Masyarakat juga perlu mewaspadai potensi penyimpangan pengalihan beban tarif vaksin kepada karyawan/karyawati oleh pengusaha. Sebagaimana Permenkes mengatur biaya vaksin gotong royong tidak hanya untuk karyawan namun juga anggota keluarga dan individu terkait dalam keluarga, sehingga pengusaha dapat menanggung beban yang berat untuk mengikuti vaksinasi gotong royong ini. Karenanya dapat memicu perilaku pengusaha untuk mengalihkan beban itu kepada karyawan, entah dengan pemotongan gaji, tunjungan, bonus, dsb.

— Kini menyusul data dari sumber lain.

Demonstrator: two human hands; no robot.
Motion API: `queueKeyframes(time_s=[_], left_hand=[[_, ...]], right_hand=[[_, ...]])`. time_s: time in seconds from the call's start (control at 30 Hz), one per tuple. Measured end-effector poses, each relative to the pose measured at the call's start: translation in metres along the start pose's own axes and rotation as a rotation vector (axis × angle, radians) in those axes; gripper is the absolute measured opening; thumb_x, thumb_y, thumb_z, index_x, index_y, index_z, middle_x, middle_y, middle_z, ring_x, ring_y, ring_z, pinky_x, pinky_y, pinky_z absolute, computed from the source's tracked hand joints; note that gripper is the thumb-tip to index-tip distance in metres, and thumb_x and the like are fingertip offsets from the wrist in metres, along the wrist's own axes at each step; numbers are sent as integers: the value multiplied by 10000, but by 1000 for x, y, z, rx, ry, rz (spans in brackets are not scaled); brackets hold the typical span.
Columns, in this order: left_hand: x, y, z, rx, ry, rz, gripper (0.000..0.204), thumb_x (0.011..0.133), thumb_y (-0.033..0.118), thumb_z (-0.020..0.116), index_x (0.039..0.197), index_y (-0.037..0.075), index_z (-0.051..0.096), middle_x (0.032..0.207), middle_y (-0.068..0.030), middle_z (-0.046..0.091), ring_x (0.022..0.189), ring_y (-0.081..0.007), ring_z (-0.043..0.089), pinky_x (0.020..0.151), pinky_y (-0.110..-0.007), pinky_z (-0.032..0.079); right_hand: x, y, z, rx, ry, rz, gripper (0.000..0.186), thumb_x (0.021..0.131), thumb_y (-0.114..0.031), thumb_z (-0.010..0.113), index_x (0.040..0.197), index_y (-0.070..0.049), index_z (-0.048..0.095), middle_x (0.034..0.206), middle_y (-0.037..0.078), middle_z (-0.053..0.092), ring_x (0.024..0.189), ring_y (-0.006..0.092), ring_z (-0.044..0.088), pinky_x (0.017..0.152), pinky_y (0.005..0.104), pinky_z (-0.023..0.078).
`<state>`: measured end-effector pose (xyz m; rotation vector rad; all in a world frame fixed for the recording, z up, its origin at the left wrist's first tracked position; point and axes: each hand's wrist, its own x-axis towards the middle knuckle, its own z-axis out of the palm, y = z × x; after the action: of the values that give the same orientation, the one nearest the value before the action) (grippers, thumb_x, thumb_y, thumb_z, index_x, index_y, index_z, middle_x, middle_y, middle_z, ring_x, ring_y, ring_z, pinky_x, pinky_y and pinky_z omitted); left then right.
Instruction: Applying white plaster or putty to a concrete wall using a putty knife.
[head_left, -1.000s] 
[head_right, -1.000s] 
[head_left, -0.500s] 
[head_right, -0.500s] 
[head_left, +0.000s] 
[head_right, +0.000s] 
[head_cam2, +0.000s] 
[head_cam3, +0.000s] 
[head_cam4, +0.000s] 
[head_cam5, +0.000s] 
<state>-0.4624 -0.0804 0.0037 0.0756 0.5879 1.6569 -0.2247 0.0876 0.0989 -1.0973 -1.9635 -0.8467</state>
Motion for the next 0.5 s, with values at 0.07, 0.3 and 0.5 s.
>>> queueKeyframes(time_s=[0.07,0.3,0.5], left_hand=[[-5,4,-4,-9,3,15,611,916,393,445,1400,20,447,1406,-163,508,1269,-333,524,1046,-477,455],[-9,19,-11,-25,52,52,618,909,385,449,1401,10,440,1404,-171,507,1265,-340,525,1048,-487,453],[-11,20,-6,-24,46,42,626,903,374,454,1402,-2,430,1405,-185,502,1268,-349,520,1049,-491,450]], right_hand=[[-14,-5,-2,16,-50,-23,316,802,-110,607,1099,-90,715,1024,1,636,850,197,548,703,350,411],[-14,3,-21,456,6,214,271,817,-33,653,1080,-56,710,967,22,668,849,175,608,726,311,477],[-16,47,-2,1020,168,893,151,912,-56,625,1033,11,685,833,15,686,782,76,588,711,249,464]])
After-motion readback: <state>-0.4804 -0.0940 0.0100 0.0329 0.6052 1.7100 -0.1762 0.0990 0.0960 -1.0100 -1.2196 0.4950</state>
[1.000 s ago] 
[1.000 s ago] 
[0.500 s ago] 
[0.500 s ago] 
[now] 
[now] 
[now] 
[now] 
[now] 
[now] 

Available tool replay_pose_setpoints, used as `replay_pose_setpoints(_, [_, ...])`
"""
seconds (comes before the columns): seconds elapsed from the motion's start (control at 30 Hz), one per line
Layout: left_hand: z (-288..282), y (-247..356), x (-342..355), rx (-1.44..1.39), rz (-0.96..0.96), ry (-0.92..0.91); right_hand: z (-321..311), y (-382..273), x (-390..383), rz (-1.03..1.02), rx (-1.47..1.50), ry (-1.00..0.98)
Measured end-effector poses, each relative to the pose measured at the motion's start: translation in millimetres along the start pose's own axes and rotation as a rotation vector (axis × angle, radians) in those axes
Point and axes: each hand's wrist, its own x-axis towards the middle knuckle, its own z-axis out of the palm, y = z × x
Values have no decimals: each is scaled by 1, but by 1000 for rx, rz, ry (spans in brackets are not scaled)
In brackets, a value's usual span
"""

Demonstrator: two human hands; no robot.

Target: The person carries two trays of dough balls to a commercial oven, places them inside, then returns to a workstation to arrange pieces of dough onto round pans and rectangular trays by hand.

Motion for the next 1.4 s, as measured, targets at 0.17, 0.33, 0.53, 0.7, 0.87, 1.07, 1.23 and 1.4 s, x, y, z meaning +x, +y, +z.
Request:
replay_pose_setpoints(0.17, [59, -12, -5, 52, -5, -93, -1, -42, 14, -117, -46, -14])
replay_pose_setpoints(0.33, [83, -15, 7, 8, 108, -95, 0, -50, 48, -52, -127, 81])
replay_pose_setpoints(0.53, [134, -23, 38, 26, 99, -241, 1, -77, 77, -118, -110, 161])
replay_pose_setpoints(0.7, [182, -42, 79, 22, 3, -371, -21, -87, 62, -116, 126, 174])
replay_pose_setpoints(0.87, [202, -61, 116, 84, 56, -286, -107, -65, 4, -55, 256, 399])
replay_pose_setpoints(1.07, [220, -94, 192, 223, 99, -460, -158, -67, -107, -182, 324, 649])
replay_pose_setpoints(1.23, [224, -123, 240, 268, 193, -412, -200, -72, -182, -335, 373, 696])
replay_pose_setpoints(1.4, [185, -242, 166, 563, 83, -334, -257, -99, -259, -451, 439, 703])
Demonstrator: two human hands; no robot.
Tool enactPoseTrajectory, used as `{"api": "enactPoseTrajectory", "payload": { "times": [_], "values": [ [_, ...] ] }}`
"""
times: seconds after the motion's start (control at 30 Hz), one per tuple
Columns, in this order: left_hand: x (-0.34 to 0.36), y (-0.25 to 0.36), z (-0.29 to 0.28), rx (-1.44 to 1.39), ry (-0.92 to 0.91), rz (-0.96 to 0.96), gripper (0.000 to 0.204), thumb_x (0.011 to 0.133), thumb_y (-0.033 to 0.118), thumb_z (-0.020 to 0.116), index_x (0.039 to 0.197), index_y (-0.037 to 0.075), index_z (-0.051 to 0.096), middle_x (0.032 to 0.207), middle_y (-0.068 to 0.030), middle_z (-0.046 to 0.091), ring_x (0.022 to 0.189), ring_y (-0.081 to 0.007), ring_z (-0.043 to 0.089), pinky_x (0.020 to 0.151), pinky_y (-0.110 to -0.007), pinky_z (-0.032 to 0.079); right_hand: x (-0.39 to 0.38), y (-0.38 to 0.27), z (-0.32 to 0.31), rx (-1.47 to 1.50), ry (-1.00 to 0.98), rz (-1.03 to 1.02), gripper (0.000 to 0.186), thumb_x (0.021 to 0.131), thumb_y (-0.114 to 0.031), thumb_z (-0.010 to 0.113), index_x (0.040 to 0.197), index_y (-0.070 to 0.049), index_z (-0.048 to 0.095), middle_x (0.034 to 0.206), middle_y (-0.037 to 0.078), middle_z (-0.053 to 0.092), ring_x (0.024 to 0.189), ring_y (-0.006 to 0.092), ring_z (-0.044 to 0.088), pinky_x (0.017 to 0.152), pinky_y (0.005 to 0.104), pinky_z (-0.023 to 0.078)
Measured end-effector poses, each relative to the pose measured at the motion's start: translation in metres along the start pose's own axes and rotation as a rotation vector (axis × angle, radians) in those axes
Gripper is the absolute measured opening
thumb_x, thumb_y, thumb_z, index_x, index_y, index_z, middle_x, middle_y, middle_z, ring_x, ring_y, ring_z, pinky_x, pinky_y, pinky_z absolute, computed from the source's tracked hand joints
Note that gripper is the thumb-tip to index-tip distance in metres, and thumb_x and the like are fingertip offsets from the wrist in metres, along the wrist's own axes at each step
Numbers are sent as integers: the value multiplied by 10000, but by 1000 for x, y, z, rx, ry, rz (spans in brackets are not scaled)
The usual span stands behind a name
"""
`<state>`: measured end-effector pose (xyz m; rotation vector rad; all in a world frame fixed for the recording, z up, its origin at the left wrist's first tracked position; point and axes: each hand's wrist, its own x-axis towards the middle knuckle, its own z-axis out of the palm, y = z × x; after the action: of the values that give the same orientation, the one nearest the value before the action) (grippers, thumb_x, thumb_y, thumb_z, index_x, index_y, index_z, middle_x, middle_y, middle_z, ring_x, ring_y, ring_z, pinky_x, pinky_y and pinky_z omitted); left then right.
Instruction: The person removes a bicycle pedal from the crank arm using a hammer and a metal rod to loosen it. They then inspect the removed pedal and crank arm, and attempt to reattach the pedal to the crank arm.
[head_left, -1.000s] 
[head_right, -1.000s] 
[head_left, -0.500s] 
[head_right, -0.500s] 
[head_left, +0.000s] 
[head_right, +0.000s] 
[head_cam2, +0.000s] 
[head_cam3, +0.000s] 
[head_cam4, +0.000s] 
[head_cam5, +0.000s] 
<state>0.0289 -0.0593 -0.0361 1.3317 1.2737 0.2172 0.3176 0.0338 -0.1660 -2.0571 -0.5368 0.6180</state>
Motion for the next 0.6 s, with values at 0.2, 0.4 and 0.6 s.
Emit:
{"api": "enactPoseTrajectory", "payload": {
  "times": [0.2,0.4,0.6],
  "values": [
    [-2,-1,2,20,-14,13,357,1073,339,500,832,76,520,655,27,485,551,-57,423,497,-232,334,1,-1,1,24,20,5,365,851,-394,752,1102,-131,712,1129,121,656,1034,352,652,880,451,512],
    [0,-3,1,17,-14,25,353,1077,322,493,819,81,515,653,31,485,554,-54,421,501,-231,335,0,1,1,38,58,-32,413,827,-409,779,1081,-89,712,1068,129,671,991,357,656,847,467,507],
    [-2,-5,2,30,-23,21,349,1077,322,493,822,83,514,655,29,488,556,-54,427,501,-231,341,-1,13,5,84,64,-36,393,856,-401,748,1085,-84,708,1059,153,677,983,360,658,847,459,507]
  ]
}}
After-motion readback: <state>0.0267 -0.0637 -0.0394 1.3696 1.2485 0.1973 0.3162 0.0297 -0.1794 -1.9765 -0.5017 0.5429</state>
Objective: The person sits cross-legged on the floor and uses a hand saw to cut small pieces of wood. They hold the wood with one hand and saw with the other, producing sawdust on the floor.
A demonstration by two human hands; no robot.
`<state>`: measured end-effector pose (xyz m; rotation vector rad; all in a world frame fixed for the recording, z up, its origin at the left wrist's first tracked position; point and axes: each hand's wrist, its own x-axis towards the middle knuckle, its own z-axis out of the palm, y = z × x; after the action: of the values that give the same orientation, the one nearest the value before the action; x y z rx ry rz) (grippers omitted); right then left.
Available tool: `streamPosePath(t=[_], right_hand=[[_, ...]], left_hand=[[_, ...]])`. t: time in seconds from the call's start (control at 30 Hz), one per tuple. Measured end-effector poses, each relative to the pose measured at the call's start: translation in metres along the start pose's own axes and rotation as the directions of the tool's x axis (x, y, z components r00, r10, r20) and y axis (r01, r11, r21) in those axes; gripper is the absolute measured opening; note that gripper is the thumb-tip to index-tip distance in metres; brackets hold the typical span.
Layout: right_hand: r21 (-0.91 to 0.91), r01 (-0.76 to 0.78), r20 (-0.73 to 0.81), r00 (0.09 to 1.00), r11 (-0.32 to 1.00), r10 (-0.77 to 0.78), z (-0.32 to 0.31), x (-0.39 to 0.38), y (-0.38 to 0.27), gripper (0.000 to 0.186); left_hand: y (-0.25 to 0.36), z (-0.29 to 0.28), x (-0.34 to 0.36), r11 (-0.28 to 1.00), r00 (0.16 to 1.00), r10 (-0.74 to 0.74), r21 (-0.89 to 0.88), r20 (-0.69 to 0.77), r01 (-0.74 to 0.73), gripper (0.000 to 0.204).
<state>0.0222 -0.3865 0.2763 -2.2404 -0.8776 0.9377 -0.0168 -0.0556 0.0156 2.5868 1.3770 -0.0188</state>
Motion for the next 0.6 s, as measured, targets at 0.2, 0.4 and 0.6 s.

Penyimpangan memperjualbelikan vaksin juga dapat terjadi. Masyarakat perlu mengetahui bahwa regulasi acuan pelaksanaan vaksinasi covid-19 tidak mengatur vaksinasi dengan inisiatif mandiri berbayar. Penerima vaksin, baik vaksinasi program maupun vaksinasi gotong royong, telah masuk dalam data sasaran penerima yang dimuat dalam Sistem Informasi Satu Data Vaksinasi COVID-19. Oleh sebab itu, jika ada fakses, nakes, maupun oknum tertentu yang memperjual-belikan vaksin covid-19 dapat diduga kuat telah terjadi penyimpangan, perbuatan melawan hukum.
Penyimpangan dalam penentuan tarif/harga vaksin. Pemerintah tidak menentukan tarif vaksin secara pasti, hanya memberikan batasan maksimal tarif, artinya harga vaksin diserahkan pada pasar. Fasilitas Kesehatan penyelenggara vaksinasi akan berperan menetukan harga yang pastinya dipengaruhi kemampuan tata kelola fasilitas kesehatan untuk menghasilkan margin keuntungan. Kelemahan sistem pasar, jika mekanisme pasarnya belum terbentuk sehat, maka penetapkan tarif pun potensial tidak sehat (tidak kompetitif).
Sistem Jaminan Sosial tidak Didayagunakan
Dalam rangka penyelenggaraan vaksinasi Covid-19, Pemerintah tidak mendayagunakan sistem jaminan sosial nasional yang perangkatnya sudah terbangun dan relatif mapan. Dalam konteks vaksinasi gotong royong, karyawan/pekerja berhak atas perlindungan program jaminan sosial ketenagakerjaan yang diselenggarakan oleh BPJS Ketenagakerjaan. Alternatif pembiayaan vaksin dapat diatur melalui skema urun biaya antara pemberi kerja dengan BPJS Ketenagkerjaan, maupun BPJS Kesehatan dalam skema koordinasi manfaat.
Kendali Biaya Lebih Terjamin
Skema penyelenggaraan vaksinasi dalam sistem jaminan sosial dapat menjadi alternatif keputusan strategis pemerintah. Beberapa keuntungan yang didapat diantaranya, kendali biaya atas penyelenggaraan vaksisnasi covid-19 akan lebih terjamin. Selan itu tidak kalah penting, dapat mendorong peningkatan kepersertaan BPJS Ketenagakerjaan, karena pemberi kerja akan terangsang untuk masuk ke sistem jaminan sosial agar karyawannya mendapat vaksinasi Covid-19. Penulis berpendapat agar Pemerintah mengaji skema ini lebih lanjut untuk mengupayakan penyelenggaraan vaksinasi Covid-19 yang lebih adil.